**Task directions**.
Each entry needs to be restated exactly as written.

─── Extracted data

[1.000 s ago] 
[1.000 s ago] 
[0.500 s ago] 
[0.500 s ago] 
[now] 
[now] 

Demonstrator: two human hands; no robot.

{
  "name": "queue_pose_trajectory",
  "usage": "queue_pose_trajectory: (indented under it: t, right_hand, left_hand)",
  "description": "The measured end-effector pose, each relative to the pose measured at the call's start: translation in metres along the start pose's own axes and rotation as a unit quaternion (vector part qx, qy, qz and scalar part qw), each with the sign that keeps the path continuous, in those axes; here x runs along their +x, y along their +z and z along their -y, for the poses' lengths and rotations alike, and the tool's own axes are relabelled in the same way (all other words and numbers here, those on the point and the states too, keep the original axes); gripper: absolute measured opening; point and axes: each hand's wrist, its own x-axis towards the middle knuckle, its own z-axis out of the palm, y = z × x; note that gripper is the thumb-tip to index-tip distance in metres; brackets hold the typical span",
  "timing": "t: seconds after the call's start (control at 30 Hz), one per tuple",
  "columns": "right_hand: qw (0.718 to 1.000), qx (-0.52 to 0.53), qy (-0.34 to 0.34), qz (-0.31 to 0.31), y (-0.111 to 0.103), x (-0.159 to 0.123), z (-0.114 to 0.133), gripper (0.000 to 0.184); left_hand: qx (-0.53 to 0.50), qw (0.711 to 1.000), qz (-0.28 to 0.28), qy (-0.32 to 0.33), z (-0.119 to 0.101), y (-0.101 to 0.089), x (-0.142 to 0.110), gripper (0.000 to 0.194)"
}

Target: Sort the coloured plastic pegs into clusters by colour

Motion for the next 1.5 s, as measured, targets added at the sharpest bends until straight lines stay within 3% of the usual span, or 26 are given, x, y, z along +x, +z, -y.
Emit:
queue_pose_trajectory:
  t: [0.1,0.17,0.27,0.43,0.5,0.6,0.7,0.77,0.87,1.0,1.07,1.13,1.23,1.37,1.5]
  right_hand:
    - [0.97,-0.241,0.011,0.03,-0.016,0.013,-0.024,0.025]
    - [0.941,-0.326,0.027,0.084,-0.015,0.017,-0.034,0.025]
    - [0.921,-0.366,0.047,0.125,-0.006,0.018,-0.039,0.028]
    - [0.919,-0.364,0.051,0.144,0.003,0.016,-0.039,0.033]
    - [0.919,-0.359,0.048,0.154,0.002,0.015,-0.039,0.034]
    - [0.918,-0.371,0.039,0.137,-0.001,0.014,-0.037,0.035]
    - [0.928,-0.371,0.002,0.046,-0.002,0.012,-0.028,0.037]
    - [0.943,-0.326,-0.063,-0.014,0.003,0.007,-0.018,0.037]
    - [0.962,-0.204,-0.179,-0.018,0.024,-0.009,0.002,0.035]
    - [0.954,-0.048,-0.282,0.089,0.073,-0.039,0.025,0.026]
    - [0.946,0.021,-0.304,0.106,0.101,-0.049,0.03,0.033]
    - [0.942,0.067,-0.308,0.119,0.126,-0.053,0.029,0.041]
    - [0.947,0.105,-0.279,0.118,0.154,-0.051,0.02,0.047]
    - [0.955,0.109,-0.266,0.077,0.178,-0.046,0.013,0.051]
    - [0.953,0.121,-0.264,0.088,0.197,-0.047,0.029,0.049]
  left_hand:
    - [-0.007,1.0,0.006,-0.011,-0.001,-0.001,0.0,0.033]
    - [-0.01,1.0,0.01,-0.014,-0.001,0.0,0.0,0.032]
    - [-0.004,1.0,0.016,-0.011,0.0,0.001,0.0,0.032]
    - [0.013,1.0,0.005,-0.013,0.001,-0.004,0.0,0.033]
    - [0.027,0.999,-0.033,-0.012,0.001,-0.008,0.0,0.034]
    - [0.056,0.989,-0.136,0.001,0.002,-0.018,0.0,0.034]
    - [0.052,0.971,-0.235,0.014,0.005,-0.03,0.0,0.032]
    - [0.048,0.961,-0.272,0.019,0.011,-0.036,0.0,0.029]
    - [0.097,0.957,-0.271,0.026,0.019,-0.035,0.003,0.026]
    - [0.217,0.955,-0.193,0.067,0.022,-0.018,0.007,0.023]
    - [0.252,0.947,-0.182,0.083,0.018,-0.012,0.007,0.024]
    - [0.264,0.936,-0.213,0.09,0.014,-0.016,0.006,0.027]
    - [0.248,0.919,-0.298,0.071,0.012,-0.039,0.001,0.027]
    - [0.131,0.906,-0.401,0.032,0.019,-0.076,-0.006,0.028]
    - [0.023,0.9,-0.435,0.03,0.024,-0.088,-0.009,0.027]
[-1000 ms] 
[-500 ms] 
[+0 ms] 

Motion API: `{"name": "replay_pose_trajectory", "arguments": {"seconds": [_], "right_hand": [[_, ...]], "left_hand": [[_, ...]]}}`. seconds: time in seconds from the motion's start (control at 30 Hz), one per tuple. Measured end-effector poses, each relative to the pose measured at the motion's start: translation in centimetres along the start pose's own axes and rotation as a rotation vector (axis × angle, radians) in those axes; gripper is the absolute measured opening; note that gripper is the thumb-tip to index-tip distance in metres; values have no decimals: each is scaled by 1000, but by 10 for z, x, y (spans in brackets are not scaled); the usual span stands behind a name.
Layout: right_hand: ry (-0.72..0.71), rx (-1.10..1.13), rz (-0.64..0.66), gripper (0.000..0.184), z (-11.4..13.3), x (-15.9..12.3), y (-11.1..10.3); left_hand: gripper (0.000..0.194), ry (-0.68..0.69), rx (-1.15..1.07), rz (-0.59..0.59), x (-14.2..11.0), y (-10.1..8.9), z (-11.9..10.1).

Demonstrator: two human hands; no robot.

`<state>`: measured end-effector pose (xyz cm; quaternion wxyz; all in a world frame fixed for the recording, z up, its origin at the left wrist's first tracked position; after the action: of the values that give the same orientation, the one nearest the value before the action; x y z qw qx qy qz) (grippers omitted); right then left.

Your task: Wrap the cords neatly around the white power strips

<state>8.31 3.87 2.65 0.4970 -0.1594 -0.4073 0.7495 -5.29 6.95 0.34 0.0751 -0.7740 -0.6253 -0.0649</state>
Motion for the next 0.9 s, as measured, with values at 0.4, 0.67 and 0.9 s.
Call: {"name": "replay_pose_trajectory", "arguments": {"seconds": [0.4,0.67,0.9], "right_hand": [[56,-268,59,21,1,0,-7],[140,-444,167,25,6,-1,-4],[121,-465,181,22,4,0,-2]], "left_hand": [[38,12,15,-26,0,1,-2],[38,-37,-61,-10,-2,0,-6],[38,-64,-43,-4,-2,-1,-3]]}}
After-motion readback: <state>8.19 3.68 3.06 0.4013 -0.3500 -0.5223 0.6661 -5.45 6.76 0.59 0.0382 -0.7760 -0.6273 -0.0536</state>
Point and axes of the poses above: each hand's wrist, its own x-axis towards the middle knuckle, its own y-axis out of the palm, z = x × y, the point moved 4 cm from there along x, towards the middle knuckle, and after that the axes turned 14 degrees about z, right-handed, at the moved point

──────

**Written reply**.
[1.000 s ago] 
[1.000 s ago] 
[0.500 s ago] 
[0.500 s ago] 
[now] 
[now] 

Demonstrator: two human hands; no robot.

{
  "name": "queue_pose_trajectory",
  "usage": "queue_pose_trajectory: (indented under it: t, right_hand, left_hand)",
  "description": "The measured end-effector pose, each relative to the pose measured at the call's start: translation in metres along the start pose's own axes and rotation as a unit quaternion (vector part qx, qy, qz and scalar part qw), each with the sign that keeps the path continuous, in those axes; here x runs along their +x, y along their +z and z along their -y, for the poses' lengths and rotations alike, and the tool's own axes are relabelled in the same way (all other words and numbers here, those on the point and the states too, keep the original axes); gripper: absolute measured opening; point and axes: each hand's wrist, its own x-axis towards the middle knuckle, its own z-axis out of the palm, y = z × x; note that gripper is the thumb-tip to index-tip distance in metres; brackets hold the typical span",
  "timing": "t: seconds after the call's start (control at 30 Hz), one per tuple",
  "columns": "right_hand: qw (0.718 to 1.000), qx (-0.52 to 0.53), qy (-0.34 to 0.34), qz (-0.31 to 0.31), y (-0.111 to 0.103), x (-0.159 to 0.123), z (-0.114 to 0.133), gripper (0.000 to 0.184); left_hand: qx (-0.53 to 0.50), qw (0.711 to 1.000), qz (-0.28 to 0.28), qy (-0.32 to 0.33), z (-0.119 to 0.101), y (-0.101 to 0.089), x (-0.142 to 0.110), gripper (0.000 to 0.194)"
}

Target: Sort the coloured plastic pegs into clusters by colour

Motion for the next 1.5 s, as measured, targets added at the sharpest bends until straight lines stay within 3% of the usual span, or 26 are given, x, y, z along +x, +z, -y.
Emit:
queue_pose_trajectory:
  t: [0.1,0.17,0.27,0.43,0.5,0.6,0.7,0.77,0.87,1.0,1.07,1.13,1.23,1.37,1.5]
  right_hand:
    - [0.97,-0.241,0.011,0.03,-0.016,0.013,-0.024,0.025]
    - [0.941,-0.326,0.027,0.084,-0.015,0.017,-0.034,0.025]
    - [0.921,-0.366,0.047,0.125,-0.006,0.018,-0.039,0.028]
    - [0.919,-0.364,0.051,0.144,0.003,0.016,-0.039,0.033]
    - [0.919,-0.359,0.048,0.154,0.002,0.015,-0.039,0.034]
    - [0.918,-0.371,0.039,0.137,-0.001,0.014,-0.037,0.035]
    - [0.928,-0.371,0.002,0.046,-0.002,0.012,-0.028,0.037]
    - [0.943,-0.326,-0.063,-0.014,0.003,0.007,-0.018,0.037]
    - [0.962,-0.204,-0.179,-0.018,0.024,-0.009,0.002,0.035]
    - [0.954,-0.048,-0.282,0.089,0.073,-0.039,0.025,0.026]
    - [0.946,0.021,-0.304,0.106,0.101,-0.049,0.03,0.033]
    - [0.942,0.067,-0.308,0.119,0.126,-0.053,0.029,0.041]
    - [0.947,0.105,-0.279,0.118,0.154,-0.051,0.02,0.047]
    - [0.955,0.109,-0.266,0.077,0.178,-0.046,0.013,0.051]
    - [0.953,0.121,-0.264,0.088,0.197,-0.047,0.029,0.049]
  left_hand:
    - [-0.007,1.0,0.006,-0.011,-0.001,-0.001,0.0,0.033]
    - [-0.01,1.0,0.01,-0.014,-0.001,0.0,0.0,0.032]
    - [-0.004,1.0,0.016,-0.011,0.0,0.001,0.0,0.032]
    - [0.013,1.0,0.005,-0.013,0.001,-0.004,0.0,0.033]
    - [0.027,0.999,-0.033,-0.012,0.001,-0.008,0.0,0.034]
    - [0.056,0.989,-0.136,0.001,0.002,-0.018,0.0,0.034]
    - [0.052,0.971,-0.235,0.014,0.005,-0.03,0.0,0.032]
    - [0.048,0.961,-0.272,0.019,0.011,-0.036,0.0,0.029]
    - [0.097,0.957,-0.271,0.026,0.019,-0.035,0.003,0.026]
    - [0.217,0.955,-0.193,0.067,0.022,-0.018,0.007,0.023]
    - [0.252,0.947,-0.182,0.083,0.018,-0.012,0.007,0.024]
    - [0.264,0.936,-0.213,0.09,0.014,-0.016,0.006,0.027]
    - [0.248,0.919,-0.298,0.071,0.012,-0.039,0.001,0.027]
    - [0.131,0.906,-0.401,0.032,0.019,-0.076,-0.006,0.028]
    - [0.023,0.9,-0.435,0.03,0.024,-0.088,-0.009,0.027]
[-1000 ms] 
[-500 ms] 
[+0 ms] 

Motion API: `{"name": "replay_pose_trajectory", "arguments": {"seconds": [_], "right_hand": [[_, ...]], "left_hand": [[_, ...]]}}`. seconds: time in seconds from the motion's start (control at 30 Hz), one per tuple. Measured end-effector poses, each relative to the pose measured at the motion's start: translation in centimetres along the start pose's own axes and rotation as a rotation vector (axis × angle, radians) in those axes; gripper is the absolute measured opening; note that gripper is the thumb-tip to index-tip distance in metres; values have no decimals: each is scaled by 1000, but by 10 for z, x, y (spans in brackets are not scaled); the usual span stands behind a name.
Layout: right_hand: ry (-0.72..0.71), rx (-1.10..1.13), rz (-0.64..0.66), gripper (0.000..0.184), z (-11.4..13.3), x (-15.9..12.3), y (-11.1..10.3); left_hand: gripper (0.000..0.194), ry (-0.68..0.69), rx (-1.15..1.07), rz (-0.59..0.59), x (-14.2..11.0), y (-10.1..8.9), z (-11.9..10.1).

Demonstrator: two human hands; no robot.

`<state>`: measured end-effector pose (xyz cm; quaternion wxyz; all in a world frame fixed for the recording, z up, its origin at the left wrist's first tracked position; after the action: of the values that give the same orientation, the one nearest the value before the action; x y z qw qx qy qz) (grippers omitted); right then left.

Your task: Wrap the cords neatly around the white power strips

<state>8.31 3.87 2.65 0.4970 -0.1594 -0.4073 0.7495 -5.29 6.95 0.34 0.0751 -0.7740 -0.6253 -0.0649</state>
Motion for the next 0.9 s, as measured, with values at 0.4, 0.67 and 0.9 s.
Call: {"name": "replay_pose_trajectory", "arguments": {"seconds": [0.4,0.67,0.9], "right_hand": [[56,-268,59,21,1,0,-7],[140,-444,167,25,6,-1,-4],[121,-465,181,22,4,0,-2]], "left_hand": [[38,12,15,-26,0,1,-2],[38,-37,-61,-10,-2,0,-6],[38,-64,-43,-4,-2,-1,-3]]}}
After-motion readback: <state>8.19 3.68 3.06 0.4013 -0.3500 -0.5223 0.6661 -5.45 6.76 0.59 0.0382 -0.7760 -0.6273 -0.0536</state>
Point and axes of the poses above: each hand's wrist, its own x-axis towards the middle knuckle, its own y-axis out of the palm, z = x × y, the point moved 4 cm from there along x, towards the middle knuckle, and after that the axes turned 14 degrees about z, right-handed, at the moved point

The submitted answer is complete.